SE::Yandex::WordStat - WordStat Scraper. Collection of keywords and statistics of impressions

Scraper Overview

Wordstat is a Yandex service designed to assess user interest in various topics and to select keywords for SEO optimization and contextual advertising. Additionally, with Wordstat Yandex, you can assess the seasonality and geographical dependence of search queries.

The Yandex WordStat keyword scraper supports automatic query multiplication, you can be sure that you will get the maximum number of results from the output. A-Parser can also automatically navigate through related queries to a specified depth.

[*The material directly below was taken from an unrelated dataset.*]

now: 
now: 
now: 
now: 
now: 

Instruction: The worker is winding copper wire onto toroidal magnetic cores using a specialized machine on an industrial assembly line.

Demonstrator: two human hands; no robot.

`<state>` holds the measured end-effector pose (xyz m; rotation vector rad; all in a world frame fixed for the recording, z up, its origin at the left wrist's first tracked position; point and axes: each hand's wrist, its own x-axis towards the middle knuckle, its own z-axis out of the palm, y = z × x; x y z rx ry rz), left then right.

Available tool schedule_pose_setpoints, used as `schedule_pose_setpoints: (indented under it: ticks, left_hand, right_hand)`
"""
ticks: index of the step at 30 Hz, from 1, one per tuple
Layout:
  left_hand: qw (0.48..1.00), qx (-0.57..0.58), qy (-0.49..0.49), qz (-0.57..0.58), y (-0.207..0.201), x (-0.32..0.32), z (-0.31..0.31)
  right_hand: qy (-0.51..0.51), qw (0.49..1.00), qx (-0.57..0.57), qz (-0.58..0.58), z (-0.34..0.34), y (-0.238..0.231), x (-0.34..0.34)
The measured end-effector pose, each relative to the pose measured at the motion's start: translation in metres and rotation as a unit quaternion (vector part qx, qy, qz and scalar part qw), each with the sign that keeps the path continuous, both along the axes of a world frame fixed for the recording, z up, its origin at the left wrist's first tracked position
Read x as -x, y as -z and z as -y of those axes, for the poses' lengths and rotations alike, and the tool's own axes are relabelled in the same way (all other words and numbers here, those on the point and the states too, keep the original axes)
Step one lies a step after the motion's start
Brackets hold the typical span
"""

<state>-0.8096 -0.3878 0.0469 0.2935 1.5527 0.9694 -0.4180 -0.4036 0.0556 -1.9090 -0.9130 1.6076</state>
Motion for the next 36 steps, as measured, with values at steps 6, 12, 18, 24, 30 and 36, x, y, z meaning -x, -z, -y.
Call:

A-Parser functionality allows you to save scraping settings for later use (presets), set a scraping schedule, and much more. You can use automatic query multiplication, substitution of subqueries from files, iteration of alphanumeric combinations and lists to obtain the maximum possible number of results when scraping Yandex Wordstat.

Saving results is possible in the form and structure that you need, thanks to the built-in powerful templating engine Template Toolkit which allows you to apply additional logic to the results and output data in various formats, including JSON, SQL, and CSV.

Go to DEMO Buy A-Parser Pro ($299)

Use Cases for the Scraper

🔗 Deep parsing of Wordstat

Using the Yandex WordStat scraper for deep parsing.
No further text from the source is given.